Der venezolanische Präsident Nicolás Maduro forderte US-Präsident Donald Trump auf, das, was er als "illegale Kriegstreiberei" bezeichnete, zu beenden und ernsthafte Gespräche mit seiner Regierung aufzunehmen, inmitten anhaltender Spannungen und unbestätigter Berichte über einen US-Luftangriff auf venezolanischem Boden. In einem Fernsehinterview wies Maduro Trumps Anschuldigungen zurück, er führe eine Narko-Terror-Organisation, die für den Drogenhandel in die Vereinigten Staaten verantwortlich sei.
Maduro vermied es, Berichte über den angeblichen CIA-Luftangriff zu bestätigen oder zu dementieren, der, falls er zutreffen sollte, den ersten derartigen Angriff auf venezolanisches Gebiet seit Trumps Beginn einer militärischen Druckkampagne im August darstellen würde.
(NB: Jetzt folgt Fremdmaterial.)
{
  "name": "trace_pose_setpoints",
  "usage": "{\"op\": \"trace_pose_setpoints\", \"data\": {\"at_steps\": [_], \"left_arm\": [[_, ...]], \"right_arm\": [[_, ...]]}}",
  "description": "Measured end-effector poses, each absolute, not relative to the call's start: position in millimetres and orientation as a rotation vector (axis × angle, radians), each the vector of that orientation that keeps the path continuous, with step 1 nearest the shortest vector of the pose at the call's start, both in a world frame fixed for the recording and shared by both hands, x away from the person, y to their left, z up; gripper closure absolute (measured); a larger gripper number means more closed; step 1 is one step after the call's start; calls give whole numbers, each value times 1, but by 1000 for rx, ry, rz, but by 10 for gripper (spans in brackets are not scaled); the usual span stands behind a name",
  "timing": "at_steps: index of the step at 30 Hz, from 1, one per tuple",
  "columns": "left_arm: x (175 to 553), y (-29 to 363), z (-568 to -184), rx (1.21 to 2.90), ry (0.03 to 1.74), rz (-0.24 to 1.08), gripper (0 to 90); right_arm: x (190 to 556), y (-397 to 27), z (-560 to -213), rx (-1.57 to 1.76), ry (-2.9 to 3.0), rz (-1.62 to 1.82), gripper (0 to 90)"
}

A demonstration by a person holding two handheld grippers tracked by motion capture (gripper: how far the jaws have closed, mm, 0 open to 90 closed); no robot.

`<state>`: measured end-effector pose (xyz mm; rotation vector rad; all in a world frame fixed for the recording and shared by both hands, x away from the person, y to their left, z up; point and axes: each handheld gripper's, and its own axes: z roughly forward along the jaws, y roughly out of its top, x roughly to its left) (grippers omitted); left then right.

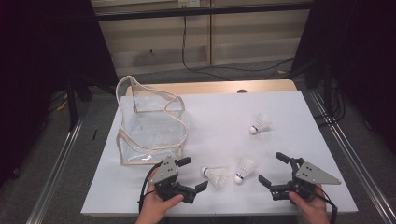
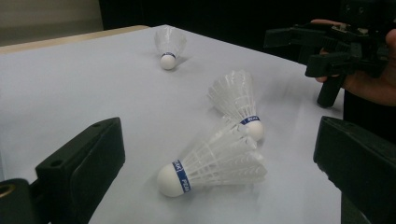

Er sagte dem spanischen Journalisten Ignacio Ramonet, dass die Angelegenheit "in ein paar Tagen" besprochen werden könnte, während er durch Caracas fuhr, offenbar um trotz des US-Drucks Ruhe zu demonstrieren.
Die Beziehungen zwischen den USA und Venezuela haben sich in den letzten Jahren deutlich verschlechtert, insbesondere seit Maduros umstrittener Wiederwahl im Jahr 2018. Die USA haben Sanktionen gegen Venezuela verhängt, die auf Schlüsselsektoren der Wirtschaft abzielen, darunter Öl, um Maduro zum Rücktritt zu bewegen. Die Trump-Regierung hat Oppositionsführer Juan Guaidó als legitimen Interimspräsidenten Venezuelas anerkannt, ein Schritt, der von zahlreichen anderen Ländern unterstützt wird.
Maduros Regierung, die von Ländern wie Russland, China und Kuba unterstützt wird, hat den USA vorgeworfen, sich in die inneren Angelegenheiten Venezuelas einzumischen und einen Putsch zu inszenieren. Die politische und wirtschaftliche Krise in Venezuela hat zu weit verbreitetem Mangel an Lebensmitteln und Medikamenten, Hyperinflation und einer Massenflucht von Venezolanern in die Nachbarländer geführt.
Der angebliche Luftangriff fügt der ohnehin schon angespannten Beziehung zwischen den beiden Nationen eine weitere Komplexitätsebene hinzu. Maduro warnte vor einem potenziellen "endlosen Krieg" ähnlich dem Konflikt im Irak und hob die potenziellen Folgen eskalierender Spannungen hervor. Bisher hat sich die US-Regierung nicht zu dem angeblichen Luftangriff geäußert. Die Situation ist weiterhin unübersichtlich, mit dem Potenzial für weitere Entwicklungen in den kommenden Tagen.